## What is needed:
Check each line of the records below and collect those holding "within".

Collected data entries
◇ ◇ ◇ ◇ ◇
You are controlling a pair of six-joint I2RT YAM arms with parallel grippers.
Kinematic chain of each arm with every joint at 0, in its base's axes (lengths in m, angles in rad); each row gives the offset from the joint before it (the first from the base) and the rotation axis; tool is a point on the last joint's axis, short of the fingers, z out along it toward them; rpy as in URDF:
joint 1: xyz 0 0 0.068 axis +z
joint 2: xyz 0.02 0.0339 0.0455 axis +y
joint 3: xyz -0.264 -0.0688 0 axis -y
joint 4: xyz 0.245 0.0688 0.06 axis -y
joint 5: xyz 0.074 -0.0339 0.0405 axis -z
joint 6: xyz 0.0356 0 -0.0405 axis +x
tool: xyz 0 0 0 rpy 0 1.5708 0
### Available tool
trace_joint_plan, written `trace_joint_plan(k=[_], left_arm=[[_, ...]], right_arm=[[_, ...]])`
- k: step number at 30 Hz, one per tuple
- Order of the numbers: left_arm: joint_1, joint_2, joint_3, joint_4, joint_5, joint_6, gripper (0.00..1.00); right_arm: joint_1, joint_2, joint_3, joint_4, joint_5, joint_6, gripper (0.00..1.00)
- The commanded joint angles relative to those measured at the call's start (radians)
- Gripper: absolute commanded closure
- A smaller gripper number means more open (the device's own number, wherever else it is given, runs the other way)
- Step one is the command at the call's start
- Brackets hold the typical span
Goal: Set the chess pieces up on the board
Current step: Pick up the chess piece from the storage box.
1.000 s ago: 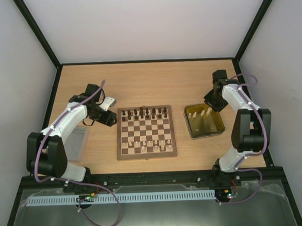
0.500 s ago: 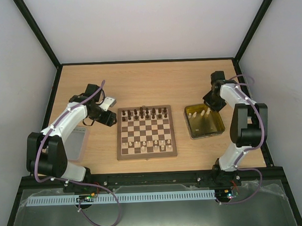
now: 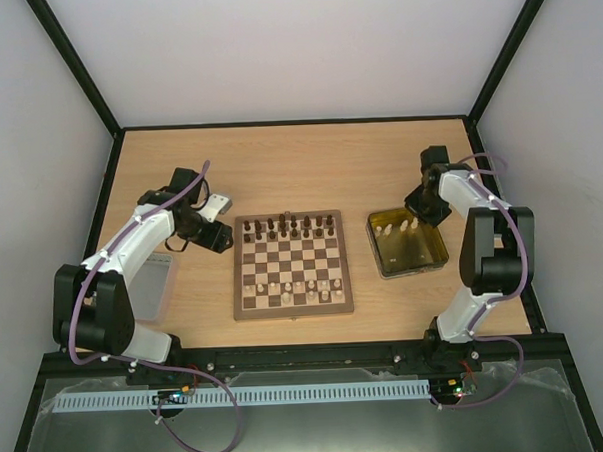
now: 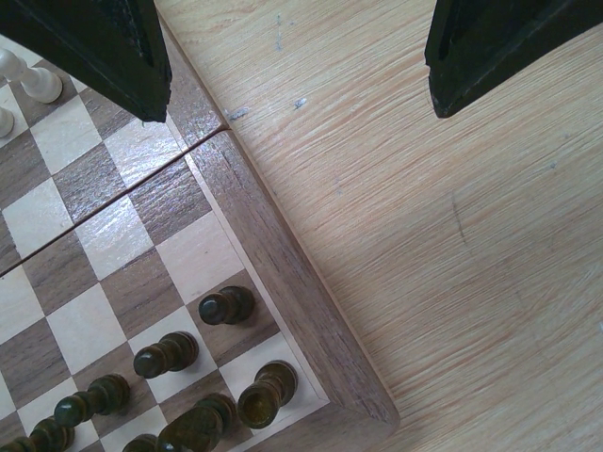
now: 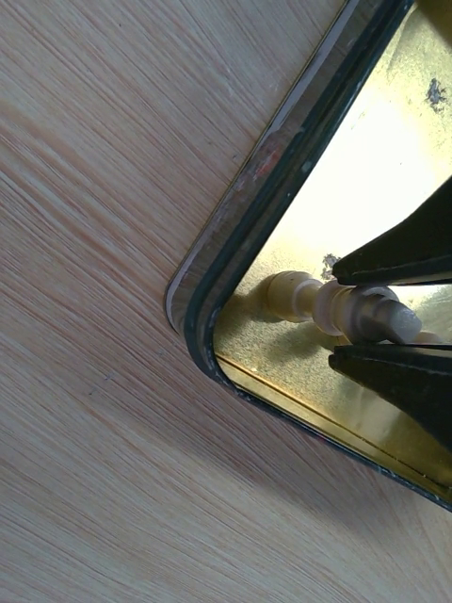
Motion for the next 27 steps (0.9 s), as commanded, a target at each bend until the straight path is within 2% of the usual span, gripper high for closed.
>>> trace_joint_plan(k=[1, 13, 23, 27], left_arm=[[-0.002, 0.004, -0.01, -0.009, -0.008, -0.007, 0.25], [-0.002, 0.011, -0.011, -0.009, -0.005, -0.005, 0.25], [-0.002, 0.015, -0.01, -0.01, -0.004, -0.002, 0.25], [-0.002, 0.021, -0.009, -0.012, -0.004, -0.001, 0.25]], right_arm=[[-0.005, -0.019, -0.025, -0.005, 0.009, -0.003, 0.98], [-0.005, -0.077, 0.045, -0.06, 0.056, -0.023, 0.98], [0.0, -0.127, 0.083, -0.103, 0.023, -0.044, 0.98], [0.048, -0.189, 0.111, -0.15, 0.029, -0.053, 0.98]])
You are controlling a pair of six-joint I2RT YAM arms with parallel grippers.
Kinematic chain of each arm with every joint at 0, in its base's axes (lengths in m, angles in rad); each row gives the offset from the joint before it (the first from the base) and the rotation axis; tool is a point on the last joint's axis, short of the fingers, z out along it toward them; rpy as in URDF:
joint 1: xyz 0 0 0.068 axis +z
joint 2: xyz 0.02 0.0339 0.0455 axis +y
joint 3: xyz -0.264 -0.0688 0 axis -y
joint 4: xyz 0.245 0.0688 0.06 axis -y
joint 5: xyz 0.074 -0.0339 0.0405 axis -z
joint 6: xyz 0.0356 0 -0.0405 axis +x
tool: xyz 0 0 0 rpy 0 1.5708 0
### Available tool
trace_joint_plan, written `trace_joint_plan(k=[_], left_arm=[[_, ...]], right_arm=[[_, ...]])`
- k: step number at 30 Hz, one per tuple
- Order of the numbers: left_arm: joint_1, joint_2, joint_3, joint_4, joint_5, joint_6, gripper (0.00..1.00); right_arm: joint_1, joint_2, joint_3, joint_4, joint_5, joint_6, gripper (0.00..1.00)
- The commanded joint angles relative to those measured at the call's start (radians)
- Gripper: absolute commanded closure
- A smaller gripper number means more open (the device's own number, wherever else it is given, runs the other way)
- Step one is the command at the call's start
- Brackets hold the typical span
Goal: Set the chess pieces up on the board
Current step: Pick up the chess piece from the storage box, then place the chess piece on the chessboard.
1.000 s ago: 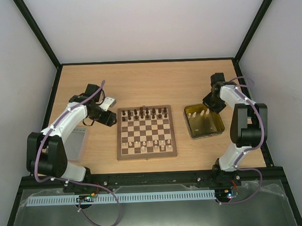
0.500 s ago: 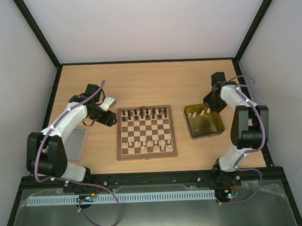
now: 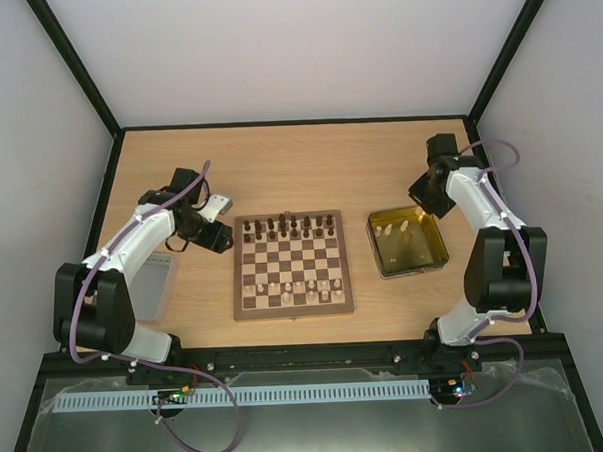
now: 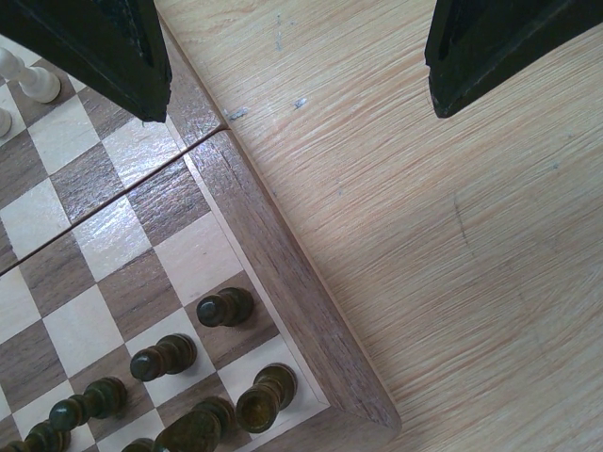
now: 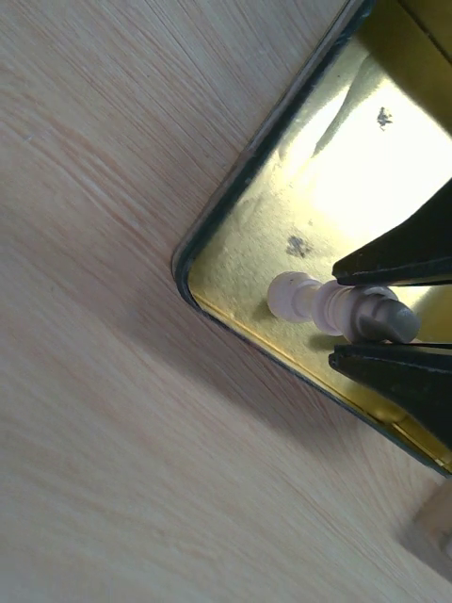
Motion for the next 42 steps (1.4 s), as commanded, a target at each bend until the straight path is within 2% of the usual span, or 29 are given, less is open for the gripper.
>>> trace_joint_plan(k=[1, 11, 18, 24, 30, 42], left_arm=[[-0.002, 0.016, -0.008, -0.013, -0.004, -0.002, 0.25], [-0.002, 0.014, -0.006, -0.015, -0.012, -0.002, 0.25], [-0.002, 0.01, -0.007, -0.015, -0.021, -0.005, 0.25], [-0.002, 0.006, -0.006, -0.013, -0.023, -0.006, 0.25], [-0.001, 0.008, -0.006, -0.013, -0.025, -0.006, 0.25], [-0.002, 0.0, -0.01, -0.01, -0.027, -0.006, 0.25]], right_arm=[[0.076, -0.098, 0.077, -0.098, 0.026, -0.021, 0.98], [0.487, -0.098, 0.275, -0.315, 0.065, -0.043, 0.98], [0.793, -0.02, 0.318, -0.389, 0.066, -0.035, 0.98], [0.969, 0.041, 0.288, -0.382, 0.029, -0.014, 0.98], [1.044, 0.069, 0.288, -0.384, 0.007, -0.013, 0.98], [1.098, 0.089, 0.226, -0.357, -0.009, -0.013, 0.98]])
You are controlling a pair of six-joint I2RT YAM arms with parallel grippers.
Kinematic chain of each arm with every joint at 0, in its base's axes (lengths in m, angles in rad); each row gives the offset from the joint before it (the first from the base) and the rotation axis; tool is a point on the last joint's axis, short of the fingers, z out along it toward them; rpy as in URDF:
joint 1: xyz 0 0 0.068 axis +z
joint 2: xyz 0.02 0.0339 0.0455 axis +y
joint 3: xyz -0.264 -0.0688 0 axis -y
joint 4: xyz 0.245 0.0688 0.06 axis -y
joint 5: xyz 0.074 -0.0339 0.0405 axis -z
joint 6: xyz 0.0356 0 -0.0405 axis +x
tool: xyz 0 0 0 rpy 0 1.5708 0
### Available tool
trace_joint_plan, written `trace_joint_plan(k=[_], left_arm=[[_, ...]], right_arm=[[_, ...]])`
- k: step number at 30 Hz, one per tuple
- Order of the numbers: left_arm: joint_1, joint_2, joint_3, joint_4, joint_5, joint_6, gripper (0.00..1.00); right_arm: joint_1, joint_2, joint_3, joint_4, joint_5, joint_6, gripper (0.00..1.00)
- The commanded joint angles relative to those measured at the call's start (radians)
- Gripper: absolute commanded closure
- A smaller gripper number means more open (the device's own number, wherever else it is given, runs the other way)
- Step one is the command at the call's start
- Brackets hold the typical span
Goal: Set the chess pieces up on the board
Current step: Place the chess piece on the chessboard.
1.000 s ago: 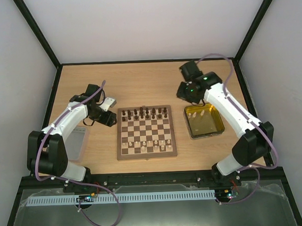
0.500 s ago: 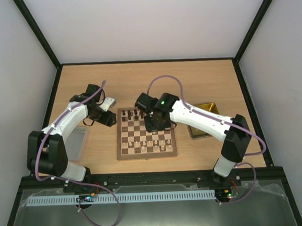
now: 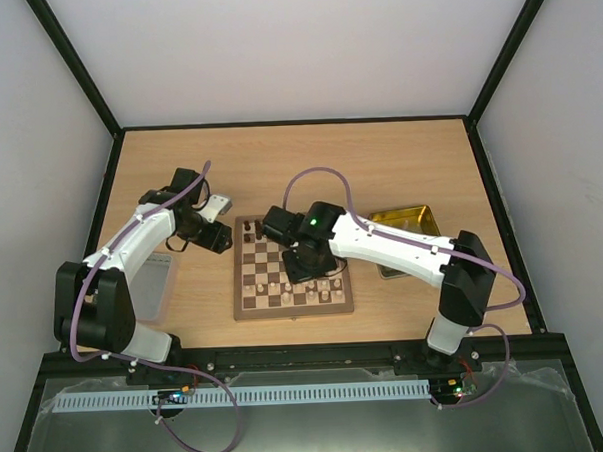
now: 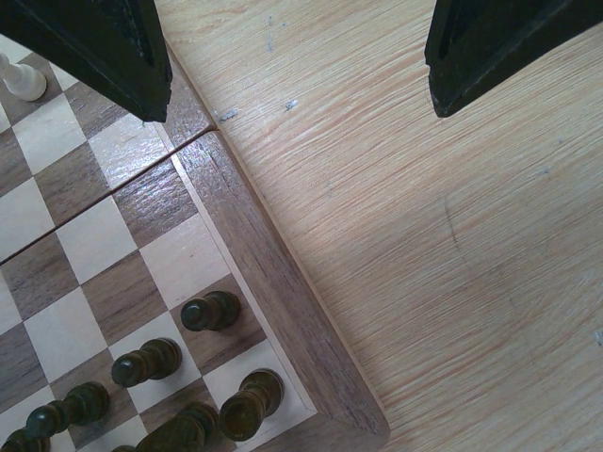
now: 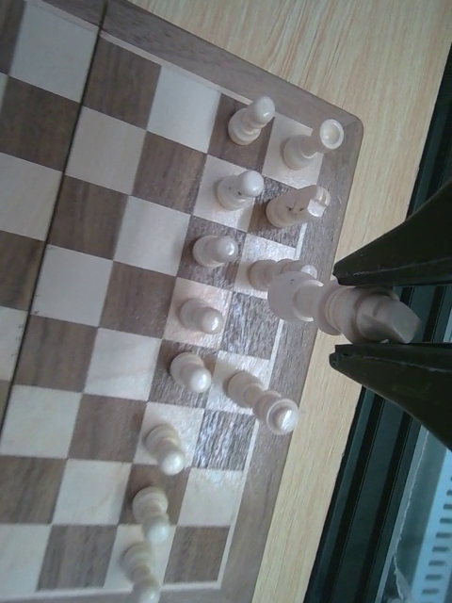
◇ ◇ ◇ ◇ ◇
## Your response:
Motion for the next 27 steps (0.9 s), as commanded, a target at each bend until the straight path is within 2% of the usual span, gripper high for closed.
Motion for the next 42 steps (1.4 s), as commanded, a target at each bend until the straight path is within 2% of the usual span, or 29 are given, less is open for the gripper.

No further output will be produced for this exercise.